Excerpts from a dataset
--------

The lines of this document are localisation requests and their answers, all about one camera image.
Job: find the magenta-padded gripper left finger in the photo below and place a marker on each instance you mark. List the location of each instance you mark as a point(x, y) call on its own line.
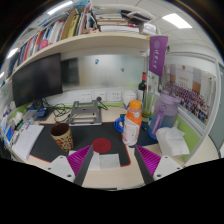
point(61, 166)

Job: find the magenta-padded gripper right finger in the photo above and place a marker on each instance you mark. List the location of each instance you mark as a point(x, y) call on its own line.
point(166, 166)

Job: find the orange-capped drink bottle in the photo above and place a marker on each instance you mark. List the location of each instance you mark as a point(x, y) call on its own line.
point(131, 126)

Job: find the purple sports water bottle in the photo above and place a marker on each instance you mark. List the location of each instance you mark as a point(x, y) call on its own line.
point(165, 115)

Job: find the white tissue pack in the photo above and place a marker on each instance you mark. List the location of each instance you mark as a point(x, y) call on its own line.
point(171, 141)

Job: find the patterned paper cup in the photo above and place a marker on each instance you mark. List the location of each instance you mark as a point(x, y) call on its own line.
point(63, 138)

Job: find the dark mouse pad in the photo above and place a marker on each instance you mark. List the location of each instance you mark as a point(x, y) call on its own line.
point(146, 136)

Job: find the black red-edged desk mat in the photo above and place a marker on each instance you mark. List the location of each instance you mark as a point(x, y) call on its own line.
point(85, 133)

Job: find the white open notebook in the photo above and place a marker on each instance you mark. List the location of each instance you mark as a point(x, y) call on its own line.
point(26, 140)

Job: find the flat round red coaster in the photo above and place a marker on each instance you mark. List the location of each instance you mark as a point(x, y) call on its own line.
point(101, 145)

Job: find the white paper sheet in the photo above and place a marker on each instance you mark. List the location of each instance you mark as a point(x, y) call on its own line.
point(108, 161)

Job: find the grey metal laptop stand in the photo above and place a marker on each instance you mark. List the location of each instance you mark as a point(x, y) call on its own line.
point(85, 116)

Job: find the small blue box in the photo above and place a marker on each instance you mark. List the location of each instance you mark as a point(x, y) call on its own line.
point(42, 113)

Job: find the clear plastic box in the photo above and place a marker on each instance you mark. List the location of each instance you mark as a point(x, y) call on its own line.
point(30, 115)

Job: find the clear glass vase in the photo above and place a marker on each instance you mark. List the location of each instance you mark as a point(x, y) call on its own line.
point(147, 108)

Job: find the group photo poster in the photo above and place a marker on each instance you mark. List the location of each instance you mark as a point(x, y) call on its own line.
point(190, 93)

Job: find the white ceramic jar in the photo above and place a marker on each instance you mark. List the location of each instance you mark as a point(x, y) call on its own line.
point(129, 98)

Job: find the dark wine bottle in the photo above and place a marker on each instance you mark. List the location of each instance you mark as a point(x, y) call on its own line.
point(142, 87)

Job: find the black computer monitor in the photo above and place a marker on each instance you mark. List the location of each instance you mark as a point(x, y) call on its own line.
point(36, 80)

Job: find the purple hanging banner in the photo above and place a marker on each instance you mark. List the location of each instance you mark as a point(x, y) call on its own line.
point(158, 55)

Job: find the beige shelf with books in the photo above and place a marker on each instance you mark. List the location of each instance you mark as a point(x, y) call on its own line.
point(93, 41)

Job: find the rectangular ceiling light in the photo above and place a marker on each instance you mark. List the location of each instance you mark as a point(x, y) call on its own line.
point(177, 20)

--------

__Aim of the exercise__
The reply must match the records exactly, apart from the pictures, which are left out.

__Problem solution__
The lines of this document are localisation requests and their answers, all about one camera image.
Job: find the magenta-padded gripper left finger in the photo below and place a marker on each instance you mark. List the location of each instance you mark as a point(x, y) call on its own line.
point(61, 166)

Job: find the magenta-padded gripper right finger in the photo above and place a marker on each instance you mark. List the location of each instance you mark as a point(x, y) call on its own line.
point(166, 166)

Job: find the orange-capped drink bottle in the photo above and place a marker on each instance you mark. List the location of each instance you mark as a point(x, y) call on its own line.
point(131, 126)

Job: find the purple sports water bottle in the photo above and place a marker on each instance you mark. List the location of each instance you mark as a point(x, y) call on its own line.
point(165, 115)

Job: find the white tissue pack in the photo above and place a marker on each instance you mark. List the location of each instance you mark as a point(x, y) call on its own line.
point(171, 141)

Job: find the patterned paper cup in the photo above and place a marker on each instance you mark. List the location of each instance you mark as a point(x, y) call on its own line.
point(63, 138)

Job: find the dark mouse pad in the photo above and place a marker on each instance you mark. List the location of each instance you mark as a point(x, y) call on its own line.
point(146, 136)

Job: find the black red-edged desk mat in the photo above and place a marker on each instance you mark. List the location of each instance you mark as a point(x, y) call on its own line.
point(85, 133)

Job: find the white open notebook in the photo above and place a marker on each instance you mark. List the location of each instance you mark as a point(x, y) call on its own line.
point(26, 140)

Job: find the flat round red coaster in the photo above and place a marker on each instance you mark. List the location of each instance you mark as a point(x, y) call on its own line.
point(101, 145)

Job: find the white paper sheet in the photo above and place a marker on each instance you mark. List the location of each instance you mark as a point(x, y) call on its own line.
point(108, 161)

Job: find the grey metal laptop stand in the photo above and place a marker on each instance you mark. List the location of each instance you mark as a point(x, y) call on its own line.
point(85, 116)

Job: find the small blue box in the photo above and place a marker on each instance you mark. List the location of each instance you mark as a point(x, y) call on its own line.
point(42, 113)

Job: find the clear plastic box in the photo above and place a marker on each instance you mark. List the location of each instance you mark as a point(x, y) call on its own line.
point(30, 115)

Job: find the clear glass vase in the photo above and place a marker on each instance you mark. List the location of each instance you mark as a point(x, y) call on its own line.
point(147, 108)

Job: find the group photo poster in the photo above and place a marker on each instance you mark. List the location of each instance you mark as a point(x, y) call on its own line.
point(190, 93)

Job: find the white ceramic jar in the photo above and place a marker on each instance you mark. List the location of each instance you mark as a point(x, y) call on its own line.
point(129, 98)

Job: find the dark wine bottle in the photo above and place a marker on each instance you mark. List the location of each instance you mark as a point(x, y) call on its own line.
point(142, 87)

Job: find the black computer monitor in the photo above and place a marker on each instance you mark. List the location of each instance you mark as a point(x, y) call on its own line.
point(36, 80)

Job: find the purple hanging banner in the photo above and place a marker on each instance you mark. List the location of each instance you mark as a point(x, y) call on its own line.
point(158, 55)

Job: find the beige shelf with books in the photo above and place a marker on each instance you mark. List the location of each instance you mark as a point(x, y) call on its own line.
point(93, 41)

Job: find the rectangular ceiling light in the photo above and place a marker on each instance you mark. List the location of each instance you mark as a point(x, y) call on its own line.
point(177, 20)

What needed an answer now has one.